Mercer’s Theorem

Background

Recall that for a positive semi-definite (PSD) matrix \(K \in \mathbb{R}^{D \times D}\), the spectral theorem tells us that the matrix can be written as

\[K = \sum_{d=1}^D \lambda_d \psi_d \psi_d^T\]

where the eigenvalue-eigenvector pairs \((\lambda_d, \psi_d)\) are obtained by solving the characteristic polynomial:

\[det \Big( K \psi - \lambda \psi \Big) = 0\]

Mercer’s Theorem is a generalization to function spaces. Before jumping straight to Mercer’s theorem, we need to first define a notion of positive (semi-)definiteness in function spaces. This is called Mercer’s condition.

Mercer’s Condition

Mercer’s condition is the function-space equivalent of a PSD matrix.

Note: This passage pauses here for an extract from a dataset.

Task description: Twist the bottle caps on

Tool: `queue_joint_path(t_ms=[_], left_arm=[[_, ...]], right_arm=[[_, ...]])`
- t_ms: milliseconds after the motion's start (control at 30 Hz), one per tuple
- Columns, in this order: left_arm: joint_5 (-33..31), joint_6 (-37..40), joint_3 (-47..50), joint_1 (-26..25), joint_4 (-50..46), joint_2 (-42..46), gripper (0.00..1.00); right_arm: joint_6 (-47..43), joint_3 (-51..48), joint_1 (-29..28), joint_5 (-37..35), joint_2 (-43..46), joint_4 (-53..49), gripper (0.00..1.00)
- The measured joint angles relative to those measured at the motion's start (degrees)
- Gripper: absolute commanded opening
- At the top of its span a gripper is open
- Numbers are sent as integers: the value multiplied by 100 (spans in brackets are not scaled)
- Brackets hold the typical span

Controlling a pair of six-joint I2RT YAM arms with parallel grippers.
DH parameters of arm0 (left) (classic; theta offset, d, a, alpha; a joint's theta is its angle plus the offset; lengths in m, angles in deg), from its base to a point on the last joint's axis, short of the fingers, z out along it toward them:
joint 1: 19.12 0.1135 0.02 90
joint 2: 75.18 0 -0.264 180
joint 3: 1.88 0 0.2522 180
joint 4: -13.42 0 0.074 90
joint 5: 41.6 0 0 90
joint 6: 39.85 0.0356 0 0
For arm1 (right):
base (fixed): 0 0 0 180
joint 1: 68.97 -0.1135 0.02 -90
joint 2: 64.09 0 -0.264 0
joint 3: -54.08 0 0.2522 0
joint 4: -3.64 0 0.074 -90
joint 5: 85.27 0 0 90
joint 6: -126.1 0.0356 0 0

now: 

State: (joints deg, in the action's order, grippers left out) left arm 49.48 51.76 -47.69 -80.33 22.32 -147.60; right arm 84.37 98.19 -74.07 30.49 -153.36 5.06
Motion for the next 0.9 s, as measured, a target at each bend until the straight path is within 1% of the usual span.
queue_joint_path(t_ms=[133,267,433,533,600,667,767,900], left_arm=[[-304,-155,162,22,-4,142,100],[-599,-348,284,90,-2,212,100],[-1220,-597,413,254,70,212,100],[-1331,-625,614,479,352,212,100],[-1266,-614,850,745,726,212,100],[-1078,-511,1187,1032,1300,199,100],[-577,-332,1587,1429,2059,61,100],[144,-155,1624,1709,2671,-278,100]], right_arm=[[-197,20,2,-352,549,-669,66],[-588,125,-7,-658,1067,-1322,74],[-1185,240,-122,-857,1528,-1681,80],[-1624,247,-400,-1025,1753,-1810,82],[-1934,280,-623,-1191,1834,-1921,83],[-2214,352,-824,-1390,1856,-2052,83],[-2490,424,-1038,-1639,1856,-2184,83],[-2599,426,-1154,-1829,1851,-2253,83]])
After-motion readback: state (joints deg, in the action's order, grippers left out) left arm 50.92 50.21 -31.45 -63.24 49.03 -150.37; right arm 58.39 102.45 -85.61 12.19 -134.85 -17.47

Specifically, let \(k: X \times X \rightarrow \mathbb{R}\) be a kernel function. The kernel function is said to meet Mercer’s condition if for all square-integrable functions i.e. \(\forall f \in L^2(X) := \{ f: \int f(i)^2 di < \infty \}\), the following quantity remains non-negative:

\[\int_i \int_j f(i) k(i, j) f(j) di dj \geq 0\]

The equivalent statement in the finite dimensional case is that \(\forall x \in \mathbb{R}^D\),

\[x^T K x \geq 0\]

In the integral, I use the arguments \(i, j\), to remind us that these are “indices” but for infinite dimensional functions.

Definition

Let \(X \subseteq \mathbb{R}^D\) be a compact set and let \(k: X \times X \rightarrow \mathbb{R}\) be a continuous PSD kernel function that meets Mercer’s condition. Then there exists a sequence \((\lambda_r)_{r \geq 1}\) and functions \(\psi_r(\cdot) \in L^2(X)\) such that

\[k(x_1, x_2) = \sum_{r=1}^{\infty} \lambda_r \psi_r(x_1) \psi_r(x_2)\]

Additionally, the functions are orthonormal i.e.

\[\langle \psi_a, \psi_b \rangle_{L^2(X)} = \int \psi_a(i) \psi_b(i) = \delta_{ab}\]

This is a generalization of the finite dimensional statement that

\[x^T K y = x^T \Psi^T \Lambda \Psi y = \sum_{r=1}^D \lambda_r (\phi_r^T x) (\phi_r^T y)\]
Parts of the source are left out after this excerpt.